Replacing the default quicksort partitioning with a blocked approach that processes elements in cache-line-sized blocks (64 elements per block). Instead of scanning left-to-right and right-to-left with pointer swaps, the algorithm fills two buffers of indices that need swapping, then performs the swaps in bulk. This keeps memory accesses sequential within each block and reduces branch mispredictions because the buffer-fill loop has no data-dependent branches.
The improvement was ~20% over std::sort on uniformly random 64-bit integers (10M elements, averaged over 10 runs).
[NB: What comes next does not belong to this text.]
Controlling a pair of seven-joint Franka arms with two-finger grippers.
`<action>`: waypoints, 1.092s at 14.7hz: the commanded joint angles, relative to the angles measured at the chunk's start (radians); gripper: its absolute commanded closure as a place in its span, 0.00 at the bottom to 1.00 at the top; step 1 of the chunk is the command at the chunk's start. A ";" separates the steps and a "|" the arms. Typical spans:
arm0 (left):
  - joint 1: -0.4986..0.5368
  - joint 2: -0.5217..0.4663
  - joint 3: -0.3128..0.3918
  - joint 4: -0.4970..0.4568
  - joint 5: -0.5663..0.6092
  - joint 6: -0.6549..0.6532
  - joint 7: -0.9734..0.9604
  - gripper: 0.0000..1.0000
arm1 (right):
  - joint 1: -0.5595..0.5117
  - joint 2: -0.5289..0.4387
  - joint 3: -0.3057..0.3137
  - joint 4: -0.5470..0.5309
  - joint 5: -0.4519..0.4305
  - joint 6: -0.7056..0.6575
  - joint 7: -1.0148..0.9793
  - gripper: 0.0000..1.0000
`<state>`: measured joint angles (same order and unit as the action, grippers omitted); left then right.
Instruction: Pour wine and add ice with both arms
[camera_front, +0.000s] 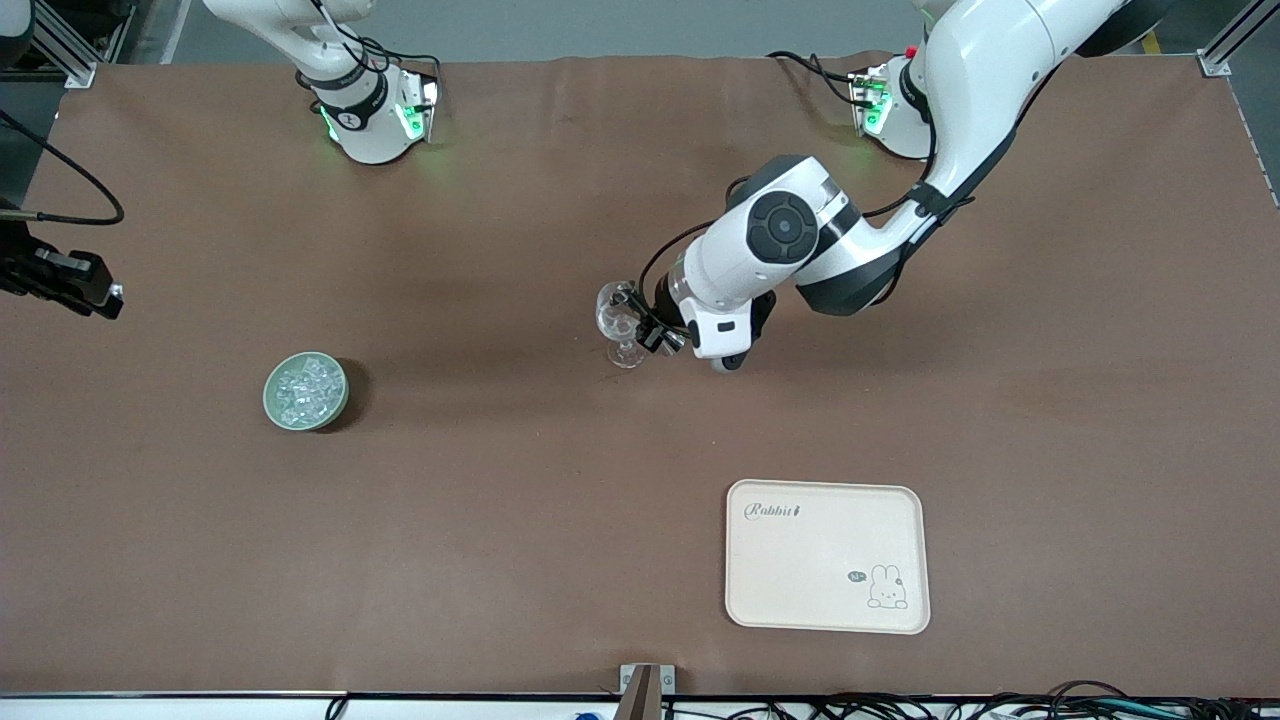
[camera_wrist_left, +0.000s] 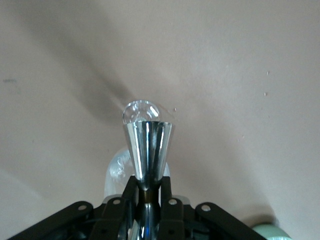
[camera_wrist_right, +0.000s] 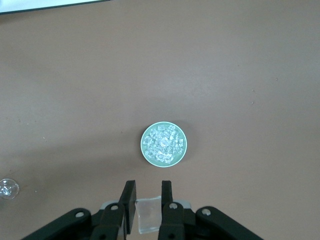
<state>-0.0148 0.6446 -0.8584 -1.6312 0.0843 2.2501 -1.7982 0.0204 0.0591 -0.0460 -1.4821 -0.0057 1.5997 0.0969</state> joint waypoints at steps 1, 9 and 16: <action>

| Variant | Time (ms) | Relative |
|---|---|---|
| std::sort baseline | 842 | 1.00x |
| Blocked partition, block size 32 | 713 | 1.18x |
| Blocked partition, block size 64 | 678 | 1.24x |
| Blocked partition, block size 128 | 691 | 1.22x |
Block size 64 was the sweet spot, matching the L1 cache line width.
- Radix sort: Faster in theory for integers, but the extra memory allocation and multiple passes made it slower for arrays that fit in L2 cache. Only won for 100M+ elements.
- SIMD-based partitioning: The overhead of gather/scatter instructions on the test hardware (Zen 3) negated the theoretical throughput gain. Might work better on Intel with AVX-512.
// Core idea: buffer indices that need swapping, then swap in bulk
int buf_l[BLOCK], buf_r[BLOCK];
int nl = 0, nr = 0;
while (left + BLOCK <= right - BLOCK) {
if (nl == 0) {
for (int i = 0; i < BLOCK; i++)
buf_l[nl] = i + (arr[left + i] >= pivot); // branchless
nl += (arr[left + i] >= pivot);
}
if (nr == 0) {
for (int i = 0; i < BLOCK; i++)
buf_r[nr] = i + (arr[right - 1 - i] < pivot);
nr += (arr[right - 1 - i] < pivot);
}
int swaps = min(nl, nr);
for (int i = 0; i < swaps; i++)
std::swap(arr[left + buf_l[i]], arr[right - 1 - buf_r[i]]);
// advance pointers...
}C++17, GCC 12.2 with -O3 -march=native, AMD Ryzen 9 5900X, 64 GB DDR4-3600, Ubuntu 22.04. Array fits entirely in RAM, no disk I/O.